いくらか学校のような階段と廊下を通り、次に背の低いテーブルを皮の張った一人用の椅子が四つ囲んでいる個室に案内される。椅子に座らされ、対面した今回の事件の担当者が自己紹介等をしている。だが加害者や家族の死につながる情報を脳が欲していて、余計な情報と判断されたため耳を閉ざす。
「まずはこの度の事件お悔やみ申し上げます。大変なお気持ちお察ししますが、現時点で分かっている事故発生時の状況などをお伝えしたいと思います」
恒例と思われる定型文を冒頭に置き、続けて説明を始める。智己にとって今は日本語の作法などどうでもよかった。重要なのは次だ。
「事故発生時刻は四時四七分、駅前の交差点です。加害者は──」
走馬灯と同じ時間の流れで説明されているように感じるほど、情報に飢えている。コマ送りのような周りの時間に溺れながらも待ち続ける。
「──加藤明弘。五六歳、無職。彼は以前運送会社に勤めており、元いた会社のトラックで事故を起こしていることや事件発生時に対向車線を走行していたことからリストラの社会への報復、自殺目的だったのではないかと推測されます」
『加藤明弘』、『無職』、『リストラの社会への報復』、『自殺目的』、必要な単語のみが脳内へ流入し、理解する。
──個人的な社会への報復のためだけに無関係なお父さんやお母さんの命を奪ったのかッ……! それも自殺志願の無職にッ! 許せない。許せない。許せない。許せない。許せない。許せない。ユルセナイ。ユルセナイ……

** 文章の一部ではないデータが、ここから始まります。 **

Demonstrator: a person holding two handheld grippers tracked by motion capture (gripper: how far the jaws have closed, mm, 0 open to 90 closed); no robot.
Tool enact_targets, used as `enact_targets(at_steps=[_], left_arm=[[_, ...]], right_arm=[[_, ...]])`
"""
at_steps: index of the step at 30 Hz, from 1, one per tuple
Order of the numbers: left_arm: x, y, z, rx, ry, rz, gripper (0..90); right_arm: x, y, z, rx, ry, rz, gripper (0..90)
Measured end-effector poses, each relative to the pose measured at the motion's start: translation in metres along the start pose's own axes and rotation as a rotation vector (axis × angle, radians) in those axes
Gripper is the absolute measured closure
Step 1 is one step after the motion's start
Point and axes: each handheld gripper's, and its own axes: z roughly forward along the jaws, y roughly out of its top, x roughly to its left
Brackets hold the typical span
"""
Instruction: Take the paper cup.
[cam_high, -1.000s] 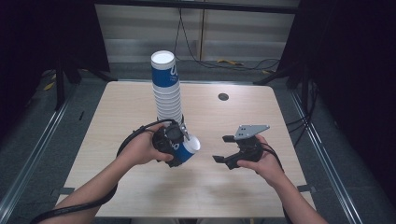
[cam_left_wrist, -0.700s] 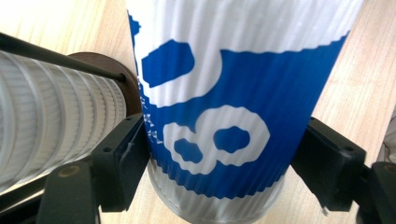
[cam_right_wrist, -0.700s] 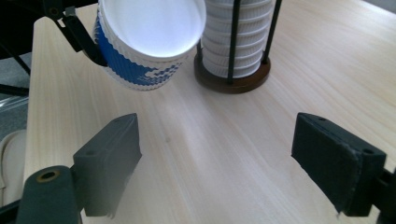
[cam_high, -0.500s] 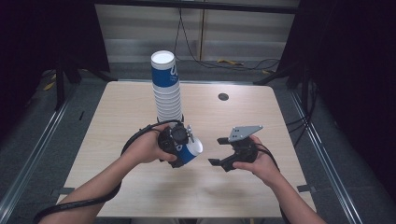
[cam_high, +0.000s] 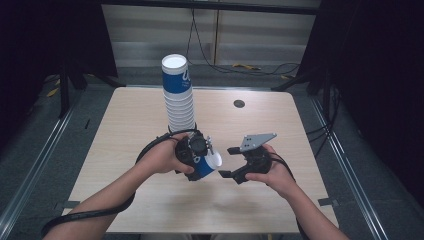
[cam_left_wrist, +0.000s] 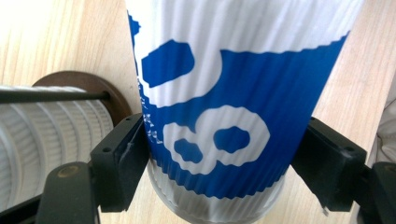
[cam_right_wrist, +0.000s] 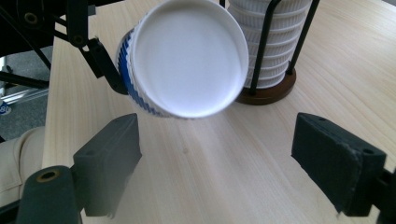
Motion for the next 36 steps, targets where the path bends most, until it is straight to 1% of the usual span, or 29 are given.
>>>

口から出る事はなかった。家族が死んだのに平静を保っていられる自分を恐ろしく思いつつも憎悪の炎は滾り続ける。
その後、担当者は警察としての犯人確保への熱意やその他の詳細等を話していた。しかし数時間遅れで到着した現実を知らされ、智己の耳を素通りするしかなかった。
気づくと警察署の入り口前で突っ立っている。記憶には冷たく無残な姿の親に会ったこと、加害者の個人情報のみ。時計も短針が半周回っている。辺りは暗く、肌寒く感じる。
生きた心地がしなかった。いつも歩く道は無感情に智己を見つめる。今は通りを歩く親子にも置いていかれ、有名な飲食店に無視される。自分は孤独に世界に隔離されるように。
精神世界の山を越え、谷を越え、家に着く。騒がしかった家も今では自分しかいない。
「どうしよう……」
玄関で脱力と共に出た言葉は絶望で、智己を無気力にする。
誰もいない家の常識を無視して、床に倒れ臥す。空腹や体の不潔感を感じるまでもなく深い眠りについた。このまま死んでしまっても悪くないと思えるほどに。